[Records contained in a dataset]
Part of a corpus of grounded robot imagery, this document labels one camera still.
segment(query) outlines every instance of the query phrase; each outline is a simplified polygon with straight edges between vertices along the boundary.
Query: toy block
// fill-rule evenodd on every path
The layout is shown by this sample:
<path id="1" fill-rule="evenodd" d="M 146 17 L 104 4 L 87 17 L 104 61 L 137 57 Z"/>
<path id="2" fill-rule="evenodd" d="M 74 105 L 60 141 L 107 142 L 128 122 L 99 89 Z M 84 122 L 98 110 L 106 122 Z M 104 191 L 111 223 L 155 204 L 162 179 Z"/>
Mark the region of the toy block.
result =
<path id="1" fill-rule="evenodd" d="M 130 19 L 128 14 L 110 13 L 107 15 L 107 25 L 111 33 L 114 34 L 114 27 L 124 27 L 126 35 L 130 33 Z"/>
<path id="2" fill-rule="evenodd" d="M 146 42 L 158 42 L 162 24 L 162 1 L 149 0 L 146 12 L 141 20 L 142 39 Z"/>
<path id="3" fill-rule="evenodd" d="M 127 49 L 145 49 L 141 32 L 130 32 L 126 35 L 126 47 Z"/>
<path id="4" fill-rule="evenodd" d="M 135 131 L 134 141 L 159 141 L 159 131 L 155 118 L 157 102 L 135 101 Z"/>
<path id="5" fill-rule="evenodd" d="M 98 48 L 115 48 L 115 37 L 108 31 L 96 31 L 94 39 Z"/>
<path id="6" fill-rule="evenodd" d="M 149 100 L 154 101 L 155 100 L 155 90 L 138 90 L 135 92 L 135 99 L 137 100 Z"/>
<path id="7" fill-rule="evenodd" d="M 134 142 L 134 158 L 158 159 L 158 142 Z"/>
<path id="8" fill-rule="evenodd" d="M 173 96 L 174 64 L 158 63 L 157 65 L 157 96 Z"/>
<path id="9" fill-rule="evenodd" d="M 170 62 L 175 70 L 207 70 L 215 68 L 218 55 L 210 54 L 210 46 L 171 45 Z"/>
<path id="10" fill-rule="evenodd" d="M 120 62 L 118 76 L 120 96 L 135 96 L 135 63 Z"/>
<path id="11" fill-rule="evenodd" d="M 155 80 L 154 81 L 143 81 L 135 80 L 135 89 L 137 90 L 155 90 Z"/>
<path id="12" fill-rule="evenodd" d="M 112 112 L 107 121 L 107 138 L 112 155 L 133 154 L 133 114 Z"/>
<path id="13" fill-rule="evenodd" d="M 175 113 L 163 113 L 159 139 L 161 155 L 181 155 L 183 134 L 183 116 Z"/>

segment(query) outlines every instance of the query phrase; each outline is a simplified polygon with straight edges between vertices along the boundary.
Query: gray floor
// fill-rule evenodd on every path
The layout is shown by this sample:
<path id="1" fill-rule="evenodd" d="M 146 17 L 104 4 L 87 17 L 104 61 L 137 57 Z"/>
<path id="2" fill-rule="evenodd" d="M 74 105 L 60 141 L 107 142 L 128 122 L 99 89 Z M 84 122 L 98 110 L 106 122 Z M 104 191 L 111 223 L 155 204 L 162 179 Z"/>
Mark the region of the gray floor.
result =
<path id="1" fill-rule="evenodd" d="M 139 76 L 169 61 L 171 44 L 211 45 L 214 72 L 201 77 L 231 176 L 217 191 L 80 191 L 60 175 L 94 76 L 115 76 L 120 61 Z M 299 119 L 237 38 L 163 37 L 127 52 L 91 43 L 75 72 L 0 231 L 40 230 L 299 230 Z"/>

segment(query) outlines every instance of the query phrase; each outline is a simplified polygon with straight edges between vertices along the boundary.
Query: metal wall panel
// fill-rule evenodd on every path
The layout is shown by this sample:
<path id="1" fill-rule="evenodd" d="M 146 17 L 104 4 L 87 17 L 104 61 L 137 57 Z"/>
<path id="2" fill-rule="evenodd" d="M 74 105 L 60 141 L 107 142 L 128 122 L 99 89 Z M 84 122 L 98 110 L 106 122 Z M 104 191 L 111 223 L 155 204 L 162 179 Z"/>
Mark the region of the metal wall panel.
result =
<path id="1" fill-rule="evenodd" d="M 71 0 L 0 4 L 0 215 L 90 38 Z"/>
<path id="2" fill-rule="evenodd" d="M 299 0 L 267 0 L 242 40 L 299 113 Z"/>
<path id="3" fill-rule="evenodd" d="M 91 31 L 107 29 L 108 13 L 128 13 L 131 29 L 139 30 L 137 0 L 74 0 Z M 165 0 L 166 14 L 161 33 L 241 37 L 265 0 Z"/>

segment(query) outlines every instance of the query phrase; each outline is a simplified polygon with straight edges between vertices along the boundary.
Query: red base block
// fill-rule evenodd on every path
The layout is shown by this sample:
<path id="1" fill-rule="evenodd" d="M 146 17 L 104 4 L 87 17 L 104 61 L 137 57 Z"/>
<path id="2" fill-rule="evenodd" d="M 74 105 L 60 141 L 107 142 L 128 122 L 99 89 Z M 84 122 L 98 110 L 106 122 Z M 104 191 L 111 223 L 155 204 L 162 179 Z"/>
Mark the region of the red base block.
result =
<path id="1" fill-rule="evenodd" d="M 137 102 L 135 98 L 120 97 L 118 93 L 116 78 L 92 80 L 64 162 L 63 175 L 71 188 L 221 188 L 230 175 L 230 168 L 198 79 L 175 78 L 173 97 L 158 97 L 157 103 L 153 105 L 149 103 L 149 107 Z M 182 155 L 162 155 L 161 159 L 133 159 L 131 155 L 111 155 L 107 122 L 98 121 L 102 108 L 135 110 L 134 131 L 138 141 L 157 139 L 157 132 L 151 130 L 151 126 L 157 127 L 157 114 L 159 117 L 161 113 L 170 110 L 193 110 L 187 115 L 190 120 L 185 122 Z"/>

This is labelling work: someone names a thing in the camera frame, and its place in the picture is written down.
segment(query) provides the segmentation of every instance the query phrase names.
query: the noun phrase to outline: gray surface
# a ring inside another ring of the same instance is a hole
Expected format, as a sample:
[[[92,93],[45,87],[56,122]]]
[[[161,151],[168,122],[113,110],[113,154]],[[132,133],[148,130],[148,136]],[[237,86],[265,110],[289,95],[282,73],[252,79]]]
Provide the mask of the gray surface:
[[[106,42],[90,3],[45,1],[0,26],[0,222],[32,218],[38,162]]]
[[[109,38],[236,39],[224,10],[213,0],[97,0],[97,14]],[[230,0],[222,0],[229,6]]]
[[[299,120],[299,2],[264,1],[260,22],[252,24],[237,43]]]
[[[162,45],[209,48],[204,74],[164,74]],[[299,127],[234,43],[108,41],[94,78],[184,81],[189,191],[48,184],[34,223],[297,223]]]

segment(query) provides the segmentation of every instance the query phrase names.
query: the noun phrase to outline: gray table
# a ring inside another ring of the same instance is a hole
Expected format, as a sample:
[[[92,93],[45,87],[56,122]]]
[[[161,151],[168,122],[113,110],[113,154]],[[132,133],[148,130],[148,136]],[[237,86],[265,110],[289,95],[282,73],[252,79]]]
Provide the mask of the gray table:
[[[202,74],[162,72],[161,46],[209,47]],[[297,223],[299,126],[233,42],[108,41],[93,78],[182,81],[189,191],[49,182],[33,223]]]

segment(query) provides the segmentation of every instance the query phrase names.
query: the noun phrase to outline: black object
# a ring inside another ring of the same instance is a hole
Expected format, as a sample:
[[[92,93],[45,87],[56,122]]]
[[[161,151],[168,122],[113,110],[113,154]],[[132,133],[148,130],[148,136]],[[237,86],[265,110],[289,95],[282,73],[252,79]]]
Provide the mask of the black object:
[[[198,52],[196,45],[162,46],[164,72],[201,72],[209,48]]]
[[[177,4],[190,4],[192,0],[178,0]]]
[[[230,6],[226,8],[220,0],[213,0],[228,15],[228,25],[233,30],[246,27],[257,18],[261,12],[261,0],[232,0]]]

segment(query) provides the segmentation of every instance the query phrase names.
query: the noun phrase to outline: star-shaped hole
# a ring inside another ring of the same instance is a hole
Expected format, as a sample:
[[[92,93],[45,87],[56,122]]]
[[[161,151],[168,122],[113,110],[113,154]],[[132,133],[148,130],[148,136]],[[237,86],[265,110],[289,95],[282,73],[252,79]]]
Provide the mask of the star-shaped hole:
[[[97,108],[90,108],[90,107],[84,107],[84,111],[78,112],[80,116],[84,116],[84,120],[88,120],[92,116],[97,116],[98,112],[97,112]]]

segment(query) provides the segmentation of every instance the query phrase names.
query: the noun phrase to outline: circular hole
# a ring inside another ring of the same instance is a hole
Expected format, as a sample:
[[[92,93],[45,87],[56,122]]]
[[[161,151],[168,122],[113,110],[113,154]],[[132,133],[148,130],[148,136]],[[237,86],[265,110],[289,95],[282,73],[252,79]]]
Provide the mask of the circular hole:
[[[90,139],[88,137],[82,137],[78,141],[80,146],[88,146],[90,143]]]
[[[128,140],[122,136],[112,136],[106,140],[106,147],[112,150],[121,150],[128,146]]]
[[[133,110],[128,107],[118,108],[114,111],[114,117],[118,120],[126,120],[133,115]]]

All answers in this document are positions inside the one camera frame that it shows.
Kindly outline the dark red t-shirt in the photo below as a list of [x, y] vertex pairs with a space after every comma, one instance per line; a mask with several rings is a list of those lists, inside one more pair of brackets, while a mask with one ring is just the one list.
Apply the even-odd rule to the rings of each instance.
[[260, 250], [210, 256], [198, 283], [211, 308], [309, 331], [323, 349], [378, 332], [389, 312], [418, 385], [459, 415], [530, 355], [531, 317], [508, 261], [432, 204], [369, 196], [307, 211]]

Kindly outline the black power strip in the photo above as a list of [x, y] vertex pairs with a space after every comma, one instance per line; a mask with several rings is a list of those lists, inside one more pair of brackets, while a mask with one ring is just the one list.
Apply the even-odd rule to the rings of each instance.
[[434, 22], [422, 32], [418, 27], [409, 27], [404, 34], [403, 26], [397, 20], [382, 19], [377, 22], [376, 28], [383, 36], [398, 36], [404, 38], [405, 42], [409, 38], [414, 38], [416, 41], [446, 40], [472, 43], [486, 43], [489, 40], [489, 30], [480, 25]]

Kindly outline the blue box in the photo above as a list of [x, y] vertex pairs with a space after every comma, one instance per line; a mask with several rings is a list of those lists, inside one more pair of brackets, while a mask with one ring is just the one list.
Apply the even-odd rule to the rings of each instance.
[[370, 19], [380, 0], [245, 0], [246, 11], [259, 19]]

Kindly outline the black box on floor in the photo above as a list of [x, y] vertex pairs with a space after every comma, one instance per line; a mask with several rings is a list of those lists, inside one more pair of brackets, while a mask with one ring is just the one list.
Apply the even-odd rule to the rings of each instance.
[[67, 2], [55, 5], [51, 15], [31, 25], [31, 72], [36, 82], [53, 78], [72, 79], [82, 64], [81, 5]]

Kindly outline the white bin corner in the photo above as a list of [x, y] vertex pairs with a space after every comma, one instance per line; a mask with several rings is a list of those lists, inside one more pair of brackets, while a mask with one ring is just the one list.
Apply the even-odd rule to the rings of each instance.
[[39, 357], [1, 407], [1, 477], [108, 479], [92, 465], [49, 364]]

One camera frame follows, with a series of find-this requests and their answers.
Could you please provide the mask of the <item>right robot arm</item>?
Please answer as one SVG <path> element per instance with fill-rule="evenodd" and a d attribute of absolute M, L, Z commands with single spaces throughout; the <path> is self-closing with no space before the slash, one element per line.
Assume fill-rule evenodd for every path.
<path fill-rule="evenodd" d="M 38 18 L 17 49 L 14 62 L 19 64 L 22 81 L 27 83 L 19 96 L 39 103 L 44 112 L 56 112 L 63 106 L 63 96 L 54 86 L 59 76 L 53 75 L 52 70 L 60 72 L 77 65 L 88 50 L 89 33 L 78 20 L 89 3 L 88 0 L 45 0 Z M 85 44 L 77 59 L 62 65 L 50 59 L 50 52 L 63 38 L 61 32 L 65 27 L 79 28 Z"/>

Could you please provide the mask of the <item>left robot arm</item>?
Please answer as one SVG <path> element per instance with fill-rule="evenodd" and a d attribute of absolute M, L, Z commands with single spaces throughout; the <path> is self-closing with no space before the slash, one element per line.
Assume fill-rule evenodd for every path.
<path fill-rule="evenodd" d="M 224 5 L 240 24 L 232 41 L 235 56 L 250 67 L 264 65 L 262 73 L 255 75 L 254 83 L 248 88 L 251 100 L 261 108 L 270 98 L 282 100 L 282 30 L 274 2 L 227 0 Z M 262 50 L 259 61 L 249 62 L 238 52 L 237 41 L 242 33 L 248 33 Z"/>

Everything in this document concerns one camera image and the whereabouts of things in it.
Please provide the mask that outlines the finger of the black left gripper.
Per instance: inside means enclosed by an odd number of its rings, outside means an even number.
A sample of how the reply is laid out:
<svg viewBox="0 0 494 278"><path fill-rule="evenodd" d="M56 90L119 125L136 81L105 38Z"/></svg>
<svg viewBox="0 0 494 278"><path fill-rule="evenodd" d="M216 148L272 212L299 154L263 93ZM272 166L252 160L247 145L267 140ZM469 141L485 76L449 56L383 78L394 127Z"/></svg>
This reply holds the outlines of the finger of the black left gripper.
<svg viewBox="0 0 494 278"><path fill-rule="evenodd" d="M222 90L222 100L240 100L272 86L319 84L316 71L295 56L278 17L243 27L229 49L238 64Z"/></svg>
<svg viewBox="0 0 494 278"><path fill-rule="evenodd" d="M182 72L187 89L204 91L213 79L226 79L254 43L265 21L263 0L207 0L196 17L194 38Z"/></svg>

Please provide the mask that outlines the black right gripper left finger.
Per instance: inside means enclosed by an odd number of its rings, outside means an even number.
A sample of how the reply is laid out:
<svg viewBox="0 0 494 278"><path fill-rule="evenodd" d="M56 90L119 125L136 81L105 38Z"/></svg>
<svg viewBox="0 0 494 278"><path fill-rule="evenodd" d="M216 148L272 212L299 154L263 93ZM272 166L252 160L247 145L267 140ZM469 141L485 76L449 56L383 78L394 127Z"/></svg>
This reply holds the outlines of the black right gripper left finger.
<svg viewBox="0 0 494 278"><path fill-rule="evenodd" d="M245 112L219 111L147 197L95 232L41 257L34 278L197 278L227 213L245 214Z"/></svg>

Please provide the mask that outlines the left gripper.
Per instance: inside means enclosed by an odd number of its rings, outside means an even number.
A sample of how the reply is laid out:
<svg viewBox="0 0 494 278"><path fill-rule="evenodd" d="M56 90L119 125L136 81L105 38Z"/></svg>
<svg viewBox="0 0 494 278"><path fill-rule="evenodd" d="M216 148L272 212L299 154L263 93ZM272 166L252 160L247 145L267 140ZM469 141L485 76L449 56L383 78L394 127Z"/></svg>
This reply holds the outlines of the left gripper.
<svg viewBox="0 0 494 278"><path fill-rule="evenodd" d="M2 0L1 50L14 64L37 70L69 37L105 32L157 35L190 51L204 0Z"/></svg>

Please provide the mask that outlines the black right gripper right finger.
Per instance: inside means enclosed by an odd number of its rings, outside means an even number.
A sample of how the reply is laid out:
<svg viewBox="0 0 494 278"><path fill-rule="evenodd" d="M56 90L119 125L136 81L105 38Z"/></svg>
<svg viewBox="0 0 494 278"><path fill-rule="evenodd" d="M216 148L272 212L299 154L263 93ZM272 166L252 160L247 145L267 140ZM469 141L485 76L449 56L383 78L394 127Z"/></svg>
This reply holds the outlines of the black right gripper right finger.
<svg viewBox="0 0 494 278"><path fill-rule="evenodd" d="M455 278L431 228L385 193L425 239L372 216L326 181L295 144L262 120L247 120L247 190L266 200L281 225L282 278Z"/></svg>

## WHAT NEEDS TO BE DONE:
Whenever a line includes the word "block", pull it out of the entries.

## RESULT FOR THIS TASK:
Query: toy block
Mark the region of the toy block.
Query: red base block
Mark the region of the red base block.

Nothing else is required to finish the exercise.